Records contained in a dataset
────
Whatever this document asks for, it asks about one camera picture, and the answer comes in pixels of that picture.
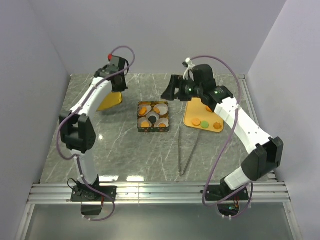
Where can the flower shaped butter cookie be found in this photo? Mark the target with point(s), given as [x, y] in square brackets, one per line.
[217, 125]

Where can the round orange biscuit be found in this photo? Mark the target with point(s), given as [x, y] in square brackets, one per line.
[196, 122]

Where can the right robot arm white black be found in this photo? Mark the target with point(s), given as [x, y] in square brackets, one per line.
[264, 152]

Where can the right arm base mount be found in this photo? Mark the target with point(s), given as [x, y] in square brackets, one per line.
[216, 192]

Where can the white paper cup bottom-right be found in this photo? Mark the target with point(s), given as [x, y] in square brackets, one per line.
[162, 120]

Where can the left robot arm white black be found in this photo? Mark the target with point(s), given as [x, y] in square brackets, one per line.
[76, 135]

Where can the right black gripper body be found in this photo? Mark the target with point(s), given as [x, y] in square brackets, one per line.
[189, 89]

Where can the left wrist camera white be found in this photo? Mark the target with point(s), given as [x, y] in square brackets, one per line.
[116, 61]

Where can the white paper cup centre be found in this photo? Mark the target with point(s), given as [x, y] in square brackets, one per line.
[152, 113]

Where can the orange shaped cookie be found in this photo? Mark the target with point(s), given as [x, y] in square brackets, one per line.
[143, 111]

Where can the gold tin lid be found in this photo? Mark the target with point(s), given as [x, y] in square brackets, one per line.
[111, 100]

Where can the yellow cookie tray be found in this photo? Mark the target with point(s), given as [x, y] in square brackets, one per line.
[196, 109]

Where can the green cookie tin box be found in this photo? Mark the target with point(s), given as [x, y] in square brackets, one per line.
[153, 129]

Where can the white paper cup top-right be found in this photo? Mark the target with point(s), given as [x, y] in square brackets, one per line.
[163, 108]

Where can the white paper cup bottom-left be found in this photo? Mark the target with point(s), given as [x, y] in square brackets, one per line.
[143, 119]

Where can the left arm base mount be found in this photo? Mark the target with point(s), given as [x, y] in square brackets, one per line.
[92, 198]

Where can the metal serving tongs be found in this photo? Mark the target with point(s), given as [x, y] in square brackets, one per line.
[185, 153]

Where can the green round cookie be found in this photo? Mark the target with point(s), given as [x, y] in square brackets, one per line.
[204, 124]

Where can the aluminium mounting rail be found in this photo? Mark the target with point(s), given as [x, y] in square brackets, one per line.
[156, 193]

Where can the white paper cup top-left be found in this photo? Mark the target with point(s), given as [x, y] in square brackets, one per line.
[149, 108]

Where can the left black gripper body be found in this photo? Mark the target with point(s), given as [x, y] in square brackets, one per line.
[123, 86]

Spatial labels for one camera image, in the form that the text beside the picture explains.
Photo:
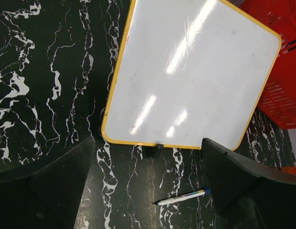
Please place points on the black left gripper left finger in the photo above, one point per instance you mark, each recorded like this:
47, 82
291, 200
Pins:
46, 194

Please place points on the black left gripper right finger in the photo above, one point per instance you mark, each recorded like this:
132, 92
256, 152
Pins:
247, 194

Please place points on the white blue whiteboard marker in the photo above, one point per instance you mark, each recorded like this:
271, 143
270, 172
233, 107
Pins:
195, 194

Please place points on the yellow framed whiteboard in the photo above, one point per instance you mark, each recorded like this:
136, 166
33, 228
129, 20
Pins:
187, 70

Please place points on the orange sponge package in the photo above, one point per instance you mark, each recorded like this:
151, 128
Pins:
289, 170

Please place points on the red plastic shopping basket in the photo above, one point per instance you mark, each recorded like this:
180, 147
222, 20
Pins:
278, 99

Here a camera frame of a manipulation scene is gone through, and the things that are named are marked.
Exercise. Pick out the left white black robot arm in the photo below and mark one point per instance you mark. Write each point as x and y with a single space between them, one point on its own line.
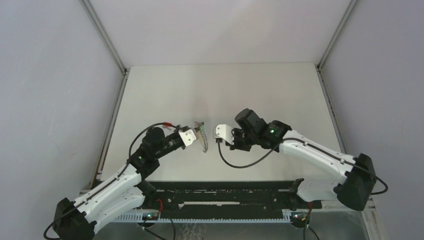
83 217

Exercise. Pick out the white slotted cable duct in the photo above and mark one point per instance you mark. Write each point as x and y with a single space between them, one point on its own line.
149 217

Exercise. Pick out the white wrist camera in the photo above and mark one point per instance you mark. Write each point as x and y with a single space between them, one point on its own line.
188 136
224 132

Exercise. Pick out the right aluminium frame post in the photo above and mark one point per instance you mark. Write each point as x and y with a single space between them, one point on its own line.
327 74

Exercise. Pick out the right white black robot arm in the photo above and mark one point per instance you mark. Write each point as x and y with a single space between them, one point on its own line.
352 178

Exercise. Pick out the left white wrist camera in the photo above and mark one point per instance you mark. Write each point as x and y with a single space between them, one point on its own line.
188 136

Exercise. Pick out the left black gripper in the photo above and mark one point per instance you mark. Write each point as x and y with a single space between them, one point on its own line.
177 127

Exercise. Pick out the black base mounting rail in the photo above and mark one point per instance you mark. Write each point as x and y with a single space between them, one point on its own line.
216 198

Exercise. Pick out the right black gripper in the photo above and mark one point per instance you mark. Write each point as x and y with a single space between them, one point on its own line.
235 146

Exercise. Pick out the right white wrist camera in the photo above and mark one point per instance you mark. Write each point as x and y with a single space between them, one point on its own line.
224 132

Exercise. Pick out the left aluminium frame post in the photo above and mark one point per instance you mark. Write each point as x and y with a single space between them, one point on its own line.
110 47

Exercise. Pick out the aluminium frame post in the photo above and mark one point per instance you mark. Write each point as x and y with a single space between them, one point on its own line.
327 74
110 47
────
Among the lines above, please find those with "picture" and copy them.

Whatever this document asks for, it asks about one camera picture, and the answer comes in pixels of that picture.
Spatial labels for one camera image, in the form that the text beside the picture explains.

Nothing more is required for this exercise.